Late Summer Vegetable and Seitan Stuffed Squash
Serves 2
olive oil, divided
sea salt
1 cup carrots, sliced very thin on the diagonal
1 cup green and wax beans, trimmed and cut into 2 inch lengths
8 crimini mushrooms, halved, or quartered if large
1 16 oz pkg chicken style seitan, cut into bite sized pieces
6 small shallots, sliced
2 garlic cloves, minced
1/2 cup toasted pine nuts
1 Tbsp balsamic vinegar
sea salt
freshly ground pepper
1/4 cup chopped fresh basil
Preheat the oven to 475 degrees.
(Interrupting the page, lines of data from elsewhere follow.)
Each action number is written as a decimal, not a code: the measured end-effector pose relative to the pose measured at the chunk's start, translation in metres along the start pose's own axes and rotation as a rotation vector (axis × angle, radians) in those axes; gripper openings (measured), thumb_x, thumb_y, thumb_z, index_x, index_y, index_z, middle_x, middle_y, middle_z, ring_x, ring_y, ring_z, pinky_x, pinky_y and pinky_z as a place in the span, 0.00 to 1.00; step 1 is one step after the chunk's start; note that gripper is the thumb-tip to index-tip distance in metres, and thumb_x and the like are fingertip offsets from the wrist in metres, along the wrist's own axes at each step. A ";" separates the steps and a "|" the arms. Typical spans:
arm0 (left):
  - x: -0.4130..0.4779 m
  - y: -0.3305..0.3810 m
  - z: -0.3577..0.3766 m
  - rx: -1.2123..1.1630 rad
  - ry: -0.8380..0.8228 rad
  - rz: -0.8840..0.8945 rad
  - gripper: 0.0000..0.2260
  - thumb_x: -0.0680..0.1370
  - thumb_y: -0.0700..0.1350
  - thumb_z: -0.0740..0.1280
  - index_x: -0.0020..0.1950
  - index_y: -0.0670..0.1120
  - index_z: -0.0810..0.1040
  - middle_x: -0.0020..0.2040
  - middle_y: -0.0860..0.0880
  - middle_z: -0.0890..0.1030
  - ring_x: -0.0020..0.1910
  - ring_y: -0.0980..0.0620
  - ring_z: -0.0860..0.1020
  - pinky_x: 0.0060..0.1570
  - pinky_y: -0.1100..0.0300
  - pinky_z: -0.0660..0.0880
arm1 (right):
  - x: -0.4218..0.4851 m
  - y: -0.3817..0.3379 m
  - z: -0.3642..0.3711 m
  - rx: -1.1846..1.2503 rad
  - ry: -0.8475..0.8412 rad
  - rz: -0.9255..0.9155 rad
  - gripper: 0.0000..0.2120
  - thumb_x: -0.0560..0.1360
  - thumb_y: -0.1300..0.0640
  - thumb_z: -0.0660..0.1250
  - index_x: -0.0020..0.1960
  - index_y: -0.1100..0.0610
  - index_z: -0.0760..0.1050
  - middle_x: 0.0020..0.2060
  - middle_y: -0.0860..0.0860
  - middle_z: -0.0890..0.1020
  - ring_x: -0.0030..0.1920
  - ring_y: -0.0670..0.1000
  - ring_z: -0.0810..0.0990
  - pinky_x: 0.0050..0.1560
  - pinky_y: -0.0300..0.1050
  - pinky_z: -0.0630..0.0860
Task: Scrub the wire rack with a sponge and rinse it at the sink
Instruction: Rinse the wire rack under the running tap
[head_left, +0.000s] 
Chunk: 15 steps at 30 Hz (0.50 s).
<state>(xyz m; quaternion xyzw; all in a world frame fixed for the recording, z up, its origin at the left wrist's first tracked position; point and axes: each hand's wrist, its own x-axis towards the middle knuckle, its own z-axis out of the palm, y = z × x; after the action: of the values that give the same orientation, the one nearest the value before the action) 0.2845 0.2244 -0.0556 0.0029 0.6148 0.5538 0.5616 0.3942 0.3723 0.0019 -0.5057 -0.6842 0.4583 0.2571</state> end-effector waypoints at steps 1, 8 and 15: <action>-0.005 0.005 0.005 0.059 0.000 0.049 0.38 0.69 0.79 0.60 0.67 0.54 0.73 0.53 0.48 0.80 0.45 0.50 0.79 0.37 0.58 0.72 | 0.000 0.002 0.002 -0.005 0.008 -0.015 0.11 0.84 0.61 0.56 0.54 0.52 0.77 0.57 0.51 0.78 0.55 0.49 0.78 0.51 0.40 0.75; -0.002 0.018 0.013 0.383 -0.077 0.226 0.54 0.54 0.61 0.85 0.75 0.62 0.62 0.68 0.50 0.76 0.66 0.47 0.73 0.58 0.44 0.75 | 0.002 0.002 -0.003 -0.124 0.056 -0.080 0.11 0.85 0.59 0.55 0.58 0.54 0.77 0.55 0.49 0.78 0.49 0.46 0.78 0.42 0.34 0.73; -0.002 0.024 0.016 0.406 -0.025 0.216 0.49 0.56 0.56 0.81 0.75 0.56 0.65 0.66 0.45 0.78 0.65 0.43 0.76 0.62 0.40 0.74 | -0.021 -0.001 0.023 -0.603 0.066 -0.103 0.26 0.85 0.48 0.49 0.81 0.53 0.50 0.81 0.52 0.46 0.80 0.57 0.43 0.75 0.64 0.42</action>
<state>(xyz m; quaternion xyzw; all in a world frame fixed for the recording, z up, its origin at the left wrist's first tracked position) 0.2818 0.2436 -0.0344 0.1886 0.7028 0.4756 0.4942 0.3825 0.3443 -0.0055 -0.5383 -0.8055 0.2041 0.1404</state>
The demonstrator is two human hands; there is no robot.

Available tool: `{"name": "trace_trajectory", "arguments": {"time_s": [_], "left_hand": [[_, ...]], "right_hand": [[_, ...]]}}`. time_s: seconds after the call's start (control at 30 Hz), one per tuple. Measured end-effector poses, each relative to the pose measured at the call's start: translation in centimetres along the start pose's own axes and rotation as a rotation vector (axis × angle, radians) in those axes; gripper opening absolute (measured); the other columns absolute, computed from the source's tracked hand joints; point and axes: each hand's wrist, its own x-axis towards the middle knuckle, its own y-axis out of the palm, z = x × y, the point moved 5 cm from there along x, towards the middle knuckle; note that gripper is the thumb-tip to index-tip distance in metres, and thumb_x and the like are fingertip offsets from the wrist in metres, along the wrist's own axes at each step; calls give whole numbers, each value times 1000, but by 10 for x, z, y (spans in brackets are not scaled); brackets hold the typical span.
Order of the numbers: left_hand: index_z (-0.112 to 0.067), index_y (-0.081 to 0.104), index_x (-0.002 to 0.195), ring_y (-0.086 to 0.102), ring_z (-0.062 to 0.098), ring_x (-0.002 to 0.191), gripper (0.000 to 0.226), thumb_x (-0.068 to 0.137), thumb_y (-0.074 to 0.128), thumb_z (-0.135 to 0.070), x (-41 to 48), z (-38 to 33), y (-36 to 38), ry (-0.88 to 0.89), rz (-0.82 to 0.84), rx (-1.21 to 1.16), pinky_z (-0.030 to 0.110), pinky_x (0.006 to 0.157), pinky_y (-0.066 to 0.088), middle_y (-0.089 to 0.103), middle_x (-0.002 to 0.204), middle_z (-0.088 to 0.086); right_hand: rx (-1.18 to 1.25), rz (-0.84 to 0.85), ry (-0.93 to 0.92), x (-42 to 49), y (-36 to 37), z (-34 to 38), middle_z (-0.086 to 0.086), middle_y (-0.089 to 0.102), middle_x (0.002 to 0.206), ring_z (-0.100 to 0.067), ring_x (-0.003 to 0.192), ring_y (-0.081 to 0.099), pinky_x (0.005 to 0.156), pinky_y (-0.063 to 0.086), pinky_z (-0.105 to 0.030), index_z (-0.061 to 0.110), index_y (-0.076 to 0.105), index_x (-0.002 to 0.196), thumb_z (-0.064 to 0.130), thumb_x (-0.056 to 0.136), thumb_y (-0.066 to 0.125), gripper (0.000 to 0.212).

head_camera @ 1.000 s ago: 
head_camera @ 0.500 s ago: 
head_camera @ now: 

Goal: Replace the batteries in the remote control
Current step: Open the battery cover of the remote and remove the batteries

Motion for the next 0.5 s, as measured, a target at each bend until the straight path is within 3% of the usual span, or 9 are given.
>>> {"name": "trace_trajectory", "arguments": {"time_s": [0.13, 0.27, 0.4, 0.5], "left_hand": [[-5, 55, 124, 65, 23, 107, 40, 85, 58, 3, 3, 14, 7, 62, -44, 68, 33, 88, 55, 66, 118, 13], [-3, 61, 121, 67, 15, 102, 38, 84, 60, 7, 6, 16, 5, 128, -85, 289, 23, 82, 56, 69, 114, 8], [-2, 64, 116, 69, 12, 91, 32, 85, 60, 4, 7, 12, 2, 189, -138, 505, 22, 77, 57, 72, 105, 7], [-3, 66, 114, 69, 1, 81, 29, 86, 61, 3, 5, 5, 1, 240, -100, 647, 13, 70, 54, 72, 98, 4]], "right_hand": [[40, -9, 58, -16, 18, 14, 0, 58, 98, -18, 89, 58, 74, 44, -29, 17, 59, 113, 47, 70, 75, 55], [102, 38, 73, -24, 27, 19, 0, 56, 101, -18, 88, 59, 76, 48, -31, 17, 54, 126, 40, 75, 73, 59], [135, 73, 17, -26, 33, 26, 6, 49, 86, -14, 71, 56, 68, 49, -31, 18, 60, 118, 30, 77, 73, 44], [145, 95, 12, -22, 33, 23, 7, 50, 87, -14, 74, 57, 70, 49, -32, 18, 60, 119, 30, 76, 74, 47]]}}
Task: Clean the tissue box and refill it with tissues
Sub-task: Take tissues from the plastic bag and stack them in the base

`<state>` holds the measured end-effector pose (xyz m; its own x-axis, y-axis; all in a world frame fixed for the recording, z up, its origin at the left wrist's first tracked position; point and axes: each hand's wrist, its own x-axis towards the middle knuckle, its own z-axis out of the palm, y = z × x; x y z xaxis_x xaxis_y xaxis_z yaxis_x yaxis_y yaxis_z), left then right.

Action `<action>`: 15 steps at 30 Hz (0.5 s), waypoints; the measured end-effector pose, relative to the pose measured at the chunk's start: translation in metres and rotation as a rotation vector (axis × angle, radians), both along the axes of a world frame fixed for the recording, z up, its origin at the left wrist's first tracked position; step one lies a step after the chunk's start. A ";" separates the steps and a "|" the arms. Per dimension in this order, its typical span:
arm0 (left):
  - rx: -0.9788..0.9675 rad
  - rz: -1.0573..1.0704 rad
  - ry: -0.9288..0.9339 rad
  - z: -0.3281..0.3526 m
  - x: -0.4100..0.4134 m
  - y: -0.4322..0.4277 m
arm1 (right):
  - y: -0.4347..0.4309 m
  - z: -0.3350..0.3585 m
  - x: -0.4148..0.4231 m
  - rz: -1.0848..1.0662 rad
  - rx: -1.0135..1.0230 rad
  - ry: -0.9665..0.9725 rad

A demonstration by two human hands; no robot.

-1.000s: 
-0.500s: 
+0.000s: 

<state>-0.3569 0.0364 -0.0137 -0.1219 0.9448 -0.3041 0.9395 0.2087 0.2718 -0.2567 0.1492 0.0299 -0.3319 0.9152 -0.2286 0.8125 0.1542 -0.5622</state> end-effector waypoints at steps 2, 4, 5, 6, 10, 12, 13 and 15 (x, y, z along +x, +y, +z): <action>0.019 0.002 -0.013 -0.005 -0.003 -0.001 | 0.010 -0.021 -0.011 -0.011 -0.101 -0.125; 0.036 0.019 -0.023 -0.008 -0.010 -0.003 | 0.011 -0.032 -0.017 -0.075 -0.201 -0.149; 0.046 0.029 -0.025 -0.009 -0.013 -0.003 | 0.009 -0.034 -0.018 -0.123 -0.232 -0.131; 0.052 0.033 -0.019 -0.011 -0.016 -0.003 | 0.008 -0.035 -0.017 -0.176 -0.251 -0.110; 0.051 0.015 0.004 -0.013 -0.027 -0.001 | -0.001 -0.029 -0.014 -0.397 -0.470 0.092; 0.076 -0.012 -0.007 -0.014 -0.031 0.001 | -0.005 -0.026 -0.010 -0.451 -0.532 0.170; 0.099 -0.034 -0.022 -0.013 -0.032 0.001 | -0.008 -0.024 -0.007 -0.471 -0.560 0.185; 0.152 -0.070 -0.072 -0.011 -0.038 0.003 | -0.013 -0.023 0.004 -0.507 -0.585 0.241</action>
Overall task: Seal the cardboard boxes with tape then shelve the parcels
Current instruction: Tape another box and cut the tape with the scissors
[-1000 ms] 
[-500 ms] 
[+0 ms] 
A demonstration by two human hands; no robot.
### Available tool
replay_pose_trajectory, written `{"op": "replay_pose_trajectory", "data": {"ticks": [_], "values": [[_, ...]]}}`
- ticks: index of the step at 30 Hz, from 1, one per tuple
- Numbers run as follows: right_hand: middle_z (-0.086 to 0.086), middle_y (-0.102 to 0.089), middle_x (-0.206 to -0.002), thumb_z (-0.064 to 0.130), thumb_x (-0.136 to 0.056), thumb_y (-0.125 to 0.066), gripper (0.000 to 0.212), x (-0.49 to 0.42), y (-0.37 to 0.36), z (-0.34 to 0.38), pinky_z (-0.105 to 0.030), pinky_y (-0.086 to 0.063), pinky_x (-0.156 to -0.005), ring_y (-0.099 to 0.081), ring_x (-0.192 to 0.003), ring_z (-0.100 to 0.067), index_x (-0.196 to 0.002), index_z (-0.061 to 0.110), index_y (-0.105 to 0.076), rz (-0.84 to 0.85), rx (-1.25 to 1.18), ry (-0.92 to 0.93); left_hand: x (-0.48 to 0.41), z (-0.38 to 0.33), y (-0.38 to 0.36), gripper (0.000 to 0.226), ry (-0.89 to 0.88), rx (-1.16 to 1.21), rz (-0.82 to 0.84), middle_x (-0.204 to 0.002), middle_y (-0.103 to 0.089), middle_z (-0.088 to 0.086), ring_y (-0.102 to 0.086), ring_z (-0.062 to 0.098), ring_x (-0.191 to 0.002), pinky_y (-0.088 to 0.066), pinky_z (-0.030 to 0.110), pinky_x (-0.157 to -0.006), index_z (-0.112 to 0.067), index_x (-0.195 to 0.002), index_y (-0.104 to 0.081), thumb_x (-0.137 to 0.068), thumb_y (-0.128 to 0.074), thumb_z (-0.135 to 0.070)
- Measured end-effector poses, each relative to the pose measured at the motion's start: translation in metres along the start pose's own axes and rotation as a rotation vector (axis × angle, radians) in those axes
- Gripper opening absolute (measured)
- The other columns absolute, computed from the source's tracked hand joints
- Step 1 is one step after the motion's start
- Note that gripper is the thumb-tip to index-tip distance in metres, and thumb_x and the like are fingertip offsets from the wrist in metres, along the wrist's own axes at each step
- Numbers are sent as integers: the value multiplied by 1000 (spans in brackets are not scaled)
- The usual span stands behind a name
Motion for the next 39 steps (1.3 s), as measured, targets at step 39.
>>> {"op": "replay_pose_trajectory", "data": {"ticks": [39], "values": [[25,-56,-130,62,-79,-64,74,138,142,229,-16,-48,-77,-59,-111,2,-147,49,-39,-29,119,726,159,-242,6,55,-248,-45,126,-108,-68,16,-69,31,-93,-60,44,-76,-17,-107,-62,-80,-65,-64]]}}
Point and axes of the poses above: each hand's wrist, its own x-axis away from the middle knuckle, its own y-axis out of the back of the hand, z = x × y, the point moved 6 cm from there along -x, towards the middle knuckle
Line two baking sheets with foil, and spray with non-stick spray. Brush insides of squash with olive oil, and sprinkle with a little sea salt. Place squash cut side down on sheet pan, and roast, until just tender, about 40 minutes. Meanwhile, in a large bowl, toss together carrots, beans, mushrooms and 1 Tbsp olive oil. Spread out on sheet pan, and roast until tender and starting to brown, about 15-20 minutes. When veggies are done roasting, heat 1 Tbsp olive oil to a large non-stick skillet on medium heat. Add shallots and seitan and saute until shallots are soft, then add garlic and saute an additional minute. Add roasted veggies to the pan, along with pine nuts, balsamic, and sea salt and pepper to taste, and toss together well. Remove from heat, stir in fresh basil and fill warm squash halves with the mixture. Serve warm.
3 comments:
that sounds amazing - i LOVE squash!! butternut fries... here i come!
Butternut fries? Those sound amazing! :)
I love squash too. Great idea stuffing it. I usually cut it up into slices and roast with a little olive oil and salt for a side, but this would make a great main dish.